Problem = Give all of the data below again exactly, and drop the images.

Provided material =
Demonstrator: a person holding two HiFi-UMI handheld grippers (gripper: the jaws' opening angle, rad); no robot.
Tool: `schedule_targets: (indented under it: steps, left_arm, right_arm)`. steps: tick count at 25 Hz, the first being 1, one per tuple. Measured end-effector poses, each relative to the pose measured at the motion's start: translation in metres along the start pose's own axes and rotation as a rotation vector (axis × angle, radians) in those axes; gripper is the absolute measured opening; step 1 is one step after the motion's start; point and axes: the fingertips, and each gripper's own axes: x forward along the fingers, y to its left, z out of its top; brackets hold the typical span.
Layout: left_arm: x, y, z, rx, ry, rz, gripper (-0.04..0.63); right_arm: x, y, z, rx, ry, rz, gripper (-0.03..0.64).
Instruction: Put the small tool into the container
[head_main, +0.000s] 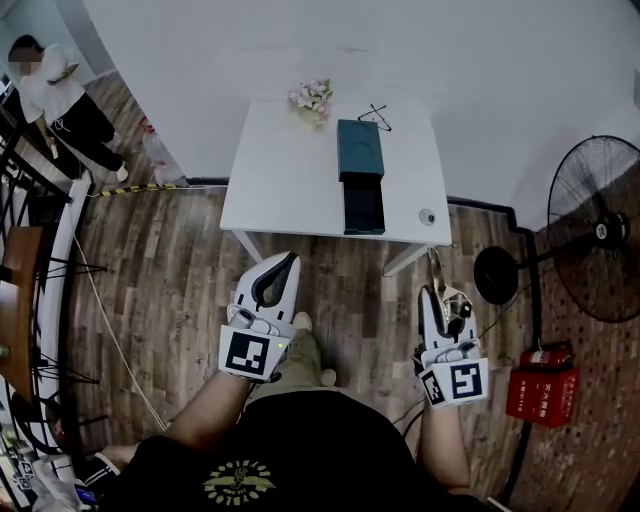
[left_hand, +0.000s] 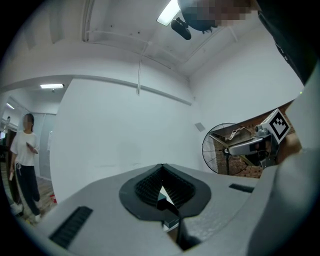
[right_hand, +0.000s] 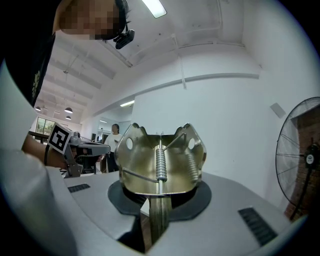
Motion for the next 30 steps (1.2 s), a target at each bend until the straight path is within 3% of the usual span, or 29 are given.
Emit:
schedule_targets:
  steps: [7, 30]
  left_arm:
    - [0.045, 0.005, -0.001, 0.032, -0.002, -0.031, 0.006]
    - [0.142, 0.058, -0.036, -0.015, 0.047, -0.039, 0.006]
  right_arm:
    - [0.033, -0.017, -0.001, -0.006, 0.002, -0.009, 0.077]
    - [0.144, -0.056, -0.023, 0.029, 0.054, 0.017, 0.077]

Answer for the task =
Demonstrator: a person holding two HiFi-UMI handheld grippers (gripper: the jaws' opening angle, rad); no robot.
Tool: `schedule_targets: (indented under it: steps, left_arm, right_arm)`. steps: tick count at 25 Hz, the first being 1, one per tuple. Measured end-effector poses, each relative to the pose measured at the motion's start: translation in metres along the start pose's own axes and rotation as a rotation vector (axis × angle, radians) in those axes; gripper is the absolute measured opening; step 1 is one step after the motion's start; point and axes: the fingertips, and each gripper's own axes: x forward along the fingers, y to its left, z out of its top; brackets hold the typical span.
Layout: left_arm: x, y, z, rx, ry, rz, gripper (-0.04..0.63); right_arm: x, y, z, rx, ry, rz, gripper (-0.03..0.64).
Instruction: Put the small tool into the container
[head_main, +0.000s] 
[left_hand, +0.000s] 
[right_hand, +0.000s] 
Motion for the next 30 steps (1.2 s), a target at each bend until the straight path is within 3% of the usual span, or 29 are given.
Emit:
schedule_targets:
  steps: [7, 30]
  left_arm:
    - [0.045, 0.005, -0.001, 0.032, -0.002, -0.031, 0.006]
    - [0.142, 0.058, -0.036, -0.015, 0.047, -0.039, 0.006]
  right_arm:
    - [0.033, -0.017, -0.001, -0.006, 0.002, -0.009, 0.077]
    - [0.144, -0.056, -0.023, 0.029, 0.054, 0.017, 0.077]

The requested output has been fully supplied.